O cumprimento rigoroso do rito processual é o que define o estado de direito, pelo qual todas as nações, em algum momento de sua história, lutaram com o denodo de quem percebeu que essa é a divisória entre a liberdade e a servidão.
Viver em estado de direito é o sonho do homem comum que precisa sentir-se protegido por um sistema que lhe permita fazer suas escolhas em liberdade, tendo como único limitante o igual direito de seu vizinho, que terá certamente a mesma ambição.
Conta-se que um dos últimos monarcas da Alemanha, contemplando o enorme gramado dos fundos do palácio de verão em Potsdam, percebeu que, se fosse removida aquela construção ao fundo, haveria espaço para uma cancha de polo, sua paixão. Atravessou o terreno e deparou com o dono de uma velha olaria. Quando comentou da sua intenção de comprar-lhe a propriedade, foi interrompido com a informação de que ela não estava à venda. Perturbado porque o homem nem quis saber quanto lhe pretendia pagar, o rei, perdendo a compostura, disse: "E o senhor sabe quem eu sou?
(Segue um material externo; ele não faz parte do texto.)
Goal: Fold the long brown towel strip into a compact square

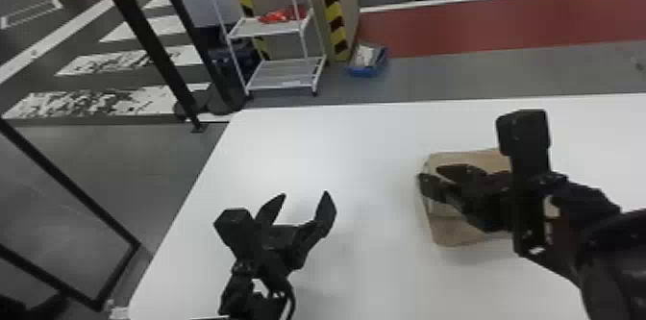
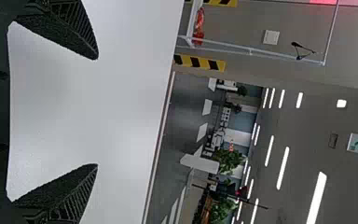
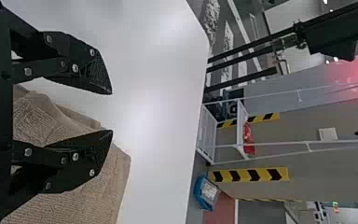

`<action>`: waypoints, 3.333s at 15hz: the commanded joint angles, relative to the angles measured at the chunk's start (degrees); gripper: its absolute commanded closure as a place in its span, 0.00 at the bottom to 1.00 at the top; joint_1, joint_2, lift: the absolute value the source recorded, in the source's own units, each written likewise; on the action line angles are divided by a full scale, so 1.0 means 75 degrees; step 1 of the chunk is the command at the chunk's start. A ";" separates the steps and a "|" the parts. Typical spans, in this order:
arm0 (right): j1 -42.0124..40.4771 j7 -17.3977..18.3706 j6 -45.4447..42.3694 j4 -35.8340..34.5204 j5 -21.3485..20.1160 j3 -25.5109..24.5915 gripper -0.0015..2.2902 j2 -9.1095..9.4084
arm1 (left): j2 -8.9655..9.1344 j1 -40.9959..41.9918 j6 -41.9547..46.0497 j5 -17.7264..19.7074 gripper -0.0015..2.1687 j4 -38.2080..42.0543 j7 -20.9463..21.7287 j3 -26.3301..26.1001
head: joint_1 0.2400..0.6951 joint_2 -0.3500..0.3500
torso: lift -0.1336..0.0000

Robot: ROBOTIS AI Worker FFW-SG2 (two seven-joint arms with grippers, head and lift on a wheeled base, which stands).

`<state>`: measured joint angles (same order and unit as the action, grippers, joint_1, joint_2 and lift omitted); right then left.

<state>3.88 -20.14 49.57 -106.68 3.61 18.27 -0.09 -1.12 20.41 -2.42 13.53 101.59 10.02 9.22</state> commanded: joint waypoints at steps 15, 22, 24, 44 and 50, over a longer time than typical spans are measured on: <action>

O senhor tem noção de que eu posso tomar-lhe o terreno?". O velho teria sorrido e retrucado: "Como se não houvesse juízes em Berlim!".
Essa certeza de que não há ninguém acima da lei, não importando quem seja ou represente, é o alicerce que deve sustentar uma nação que pretenda ser de verdade, ou nunca será. Quando as leis são burladas, as sentenças são adaptadas a interesses menores e o exercício da justiça tem aquela morosidade de quem não acredita, começa a construção da impunidade, esta marca peçonhenta dos países subdesenvolvidos.
Claro que não precisávamos chegar ao requinte de ter réus assumidos, em exercício legislativo, na busca obstinada de brechas legais que lhes preserve ao menos a cara, porque a honra até eles concordam que seria um exagero.
Sempre que ocorrem estes atropelos éticos, a sociedade consciente se articula de alguma maneira para protestar porque se sente ultrajada nos seus direitos elementares, e cada cidadão sente-se ameaçado pela possibilidade real de que venha a ser a próxima vítima. Desde 2013, as ruas do país foram várias vezes ocupadas por brasileiros que, excluídos os baderneiros, representam a média da população honesta, trabalhadora e, em algum momento, esperançosa.
Quando, no entanto, a repetição do protesto resulta em nada, os escândalos se multiplicam e não impressionam mais, as famílias decentes só pensam em mandar seus filhos para o Exterior, e a mídia atarantada noticia com requintes de helicóptero a libertação de um megamarginal, as paredes do poço parecem tão altas, que se tem a impressão de que chegamos ao fundo.
Todos os que viveram mais de 50 anos devem lembrar que este estado de espírito de constrangedora letargia sempre antecedeu os radicalismos. Não se deve subestimar uma nação cambaleante que chegou à fadiga da indignação, mas ainda assim demora para dormir com a desagradável sensação de que há alguma coisa muito errada com os juízes de Berlim.